Modules/_sre.c
cpython 3.14 @ ab2d84fe1023/Modules/_sre.c
Modules/_sre.c is the C engine behind re. Lib/re/ compiles Python regex syntax to
sre bytecode; this file executes that bytecode against a string using a backtracking NFA.
Map
| Lines | Symbol | Role |
|---|---|---|
| 1-400 | SRE_STATE, sre_match | Backtracking NFA runner |
| 401-800 | SRE_Pattern_match, SRE_Pattern_search | Anchored vs unanchored match |
| 801-1200 | SRE_Pattern_findall, SRE_Pattern_finditer | All-matches iteration |
| 1201-1800 | SRE_Match object | group, groups, groupdict, span, start, end |
| 1801-2800 | SRE_Pattern_sub, SRE_Pattern_split | Substitution and splitting |
Reading
sre_match backtracking
The engine uses an explicit mark stack (state->mark) to store group capture positions.
Repetition operators (*, +, ?, {m,n}) push save points; failed matches pop them.
There is no separate NFA construction; the bytecode is a compiled NFA directly.
// CPython: Modules/_sre.c:198 sre_match (inner loop excerpt)
retry:
switch (GET_OP) {
case SRE_OP_LITERAL:
if (ptr >= end || *ptr != GET_ARG) goto failure;
ptr++;
break;
case SRE_OP_ANY:
if (ptr >= end || SRE_IS_LINEBREAK(*ptr)) goto failure;
ptr++;
break;
...
}
Named groups and groupdict
Named groups are stored in pattern.groupindex, a dict mapping name to group number.

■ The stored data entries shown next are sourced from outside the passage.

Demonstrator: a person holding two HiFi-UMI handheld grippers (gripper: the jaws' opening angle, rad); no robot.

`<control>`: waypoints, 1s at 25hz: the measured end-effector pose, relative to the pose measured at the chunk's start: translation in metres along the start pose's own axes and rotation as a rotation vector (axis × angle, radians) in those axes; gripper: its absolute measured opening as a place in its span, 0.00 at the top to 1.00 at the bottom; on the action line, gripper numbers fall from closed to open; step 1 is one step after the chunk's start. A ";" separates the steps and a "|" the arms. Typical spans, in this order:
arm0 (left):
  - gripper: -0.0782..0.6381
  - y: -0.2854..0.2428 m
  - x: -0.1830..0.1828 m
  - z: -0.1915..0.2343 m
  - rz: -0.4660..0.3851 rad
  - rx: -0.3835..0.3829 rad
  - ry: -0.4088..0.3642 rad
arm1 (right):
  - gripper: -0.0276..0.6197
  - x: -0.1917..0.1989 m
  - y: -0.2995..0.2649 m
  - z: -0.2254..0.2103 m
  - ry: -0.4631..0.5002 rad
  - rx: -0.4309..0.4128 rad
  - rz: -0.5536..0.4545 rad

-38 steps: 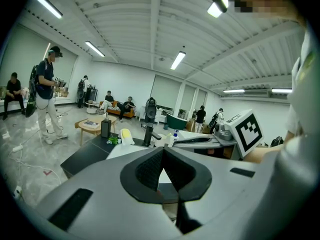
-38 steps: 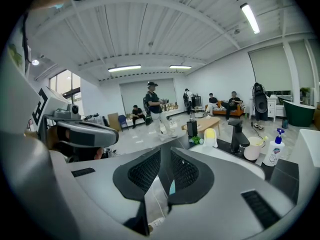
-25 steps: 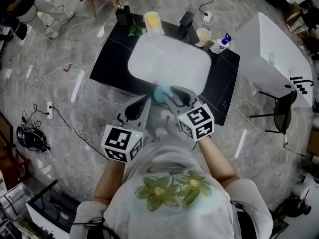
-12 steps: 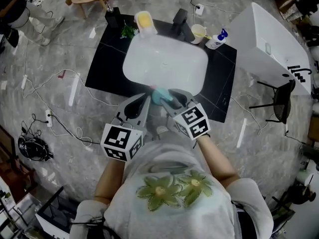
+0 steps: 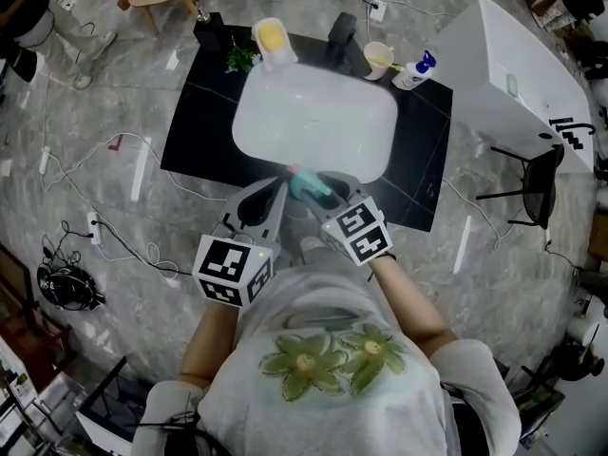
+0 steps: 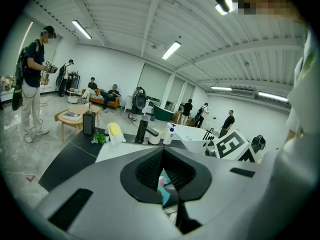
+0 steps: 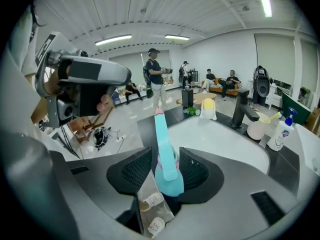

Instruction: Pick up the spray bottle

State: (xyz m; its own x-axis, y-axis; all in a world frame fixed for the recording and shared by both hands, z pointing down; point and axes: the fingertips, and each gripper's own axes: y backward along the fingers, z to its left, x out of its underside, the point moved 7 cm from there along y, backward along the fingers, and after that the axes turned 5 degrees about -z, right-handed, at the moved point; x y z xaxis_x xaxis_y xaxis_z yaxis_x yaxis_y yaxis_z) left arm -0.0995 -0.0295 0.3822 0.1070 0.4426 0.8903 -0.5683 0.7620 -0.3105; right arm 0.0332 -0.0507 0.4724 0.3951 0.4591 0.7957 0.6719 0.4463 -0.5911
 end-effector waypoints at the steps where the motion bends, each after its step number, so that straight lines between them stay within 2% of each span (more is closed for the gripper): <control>1: 0.88 -0.001 0.001 0.001 0.008 0.004 0.004 | 0.73 0.001 -0.002 0.001 0.003 0.005 0.007; 6: 0.88 -0.014 0.002 0.008 0.048 0.032 0.010 | 0.73 0.004 -0.014 0.000 0.036 0.021 0.049; 12: 0.88 -0.025 -0.010 0.019 0.034 0.031 -0.001 | 0.73 0.005 -0.024 -0.006 0.035 0.018 0.075; 25: 0.88 -0.017 -0.011 0.030 0.024 0.014 -0.008 | 0.73 0.007 -0.025 -0.001 0.093 0.067 0.050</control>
State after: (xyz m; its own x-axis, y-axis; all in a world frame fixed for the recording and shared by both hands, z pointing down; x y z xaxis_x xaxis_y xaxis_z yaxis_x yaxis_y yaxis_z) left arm -0.1159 -0.0612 0.3881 0.0865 0.4566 0.8855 -0.5818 0.7446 -0.3271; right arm 0.0199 -0.0596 0.4927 0.4856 0.4101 0.7720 0.6077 0.4764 -0.6354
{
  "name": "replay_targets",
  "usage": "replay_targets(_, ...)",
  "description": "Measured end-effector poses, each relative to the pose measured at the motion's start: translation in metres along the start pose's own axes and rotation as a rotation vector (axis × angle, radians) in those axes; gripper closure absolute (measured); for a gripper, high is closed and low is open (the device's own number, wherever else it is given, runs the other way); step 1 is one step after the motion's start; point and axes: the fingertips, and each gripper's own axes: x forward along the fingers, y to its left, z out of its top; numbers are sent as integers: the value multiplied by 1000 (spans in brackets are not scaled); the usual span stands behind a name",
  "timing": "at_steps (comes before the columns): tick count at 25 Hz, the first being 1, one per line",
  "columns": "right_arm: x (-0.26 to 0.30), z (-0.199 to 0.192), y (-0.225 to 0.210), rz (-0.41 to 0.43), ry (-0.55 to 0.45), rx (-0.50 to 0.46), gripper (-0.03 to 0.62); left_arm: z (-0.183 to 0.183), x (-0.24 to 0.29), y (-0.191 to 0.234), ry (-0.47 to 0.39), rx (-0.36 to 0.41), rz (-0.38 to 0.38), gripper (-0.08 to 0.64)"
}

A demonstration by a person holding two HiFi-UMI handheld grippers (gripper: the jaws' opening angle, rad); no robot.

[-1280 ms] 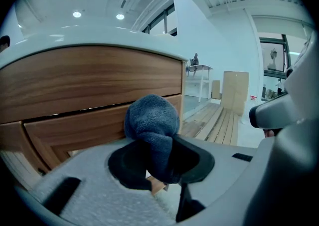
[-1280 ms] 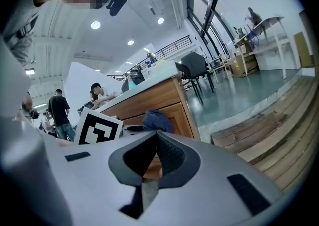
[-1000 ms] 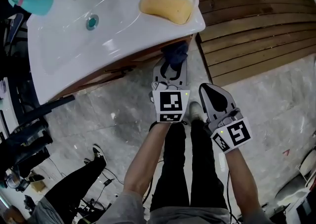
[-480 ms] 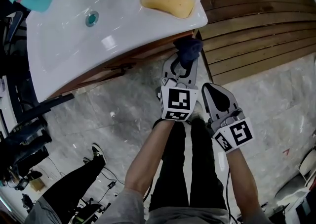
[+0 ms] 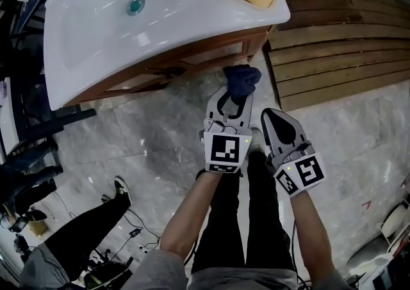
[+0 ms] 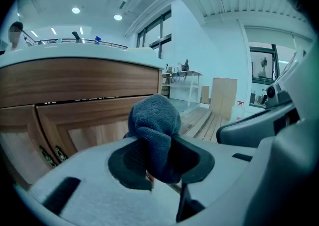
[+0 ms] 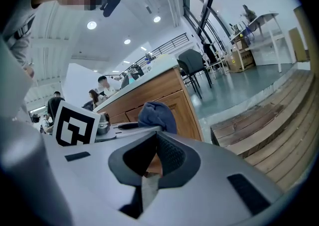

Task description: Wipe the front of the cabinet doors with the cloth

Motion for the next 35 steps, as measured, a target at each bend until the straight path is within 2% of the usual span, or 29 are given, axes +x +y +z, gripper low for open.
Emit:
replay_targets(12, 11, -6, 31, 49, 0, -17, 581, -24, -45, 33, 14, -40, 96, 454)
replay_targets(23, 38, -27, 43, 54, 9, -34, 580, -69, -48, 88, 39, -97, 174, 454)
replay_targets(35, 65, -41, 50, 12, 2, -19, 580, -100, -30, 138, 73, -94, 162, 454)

SRE_Match.groupdict() iterates the dict and retrieves each group by number from the
mark array.
SRE_Pattern_sub with a callable
When the replacement argument to sub() is callable, the engine calls it for each match
with the match object as the argument and uses the return value as the replacement string.
Unicode vs bytes
The engine has two instantiations: one for str (UCS-1/2/4 via PyUnicode_READ) and one
for bytes. The compile-time SRE_CHAR macro selects the character type. Both are
compiled from the same source via #include "sre_lib.h".
gopy notes
module/fnmatch/ provides glob matching. Full re support requires a port of both
Lib/re/ (regex syntax compiler) and Modules/_sre.c (engine). Planned path:
module/re/. An alternative is to compile the regex syntax to Go's regexp package, but
that would produce different matching semantics for lookbehind and possessive quantifiers.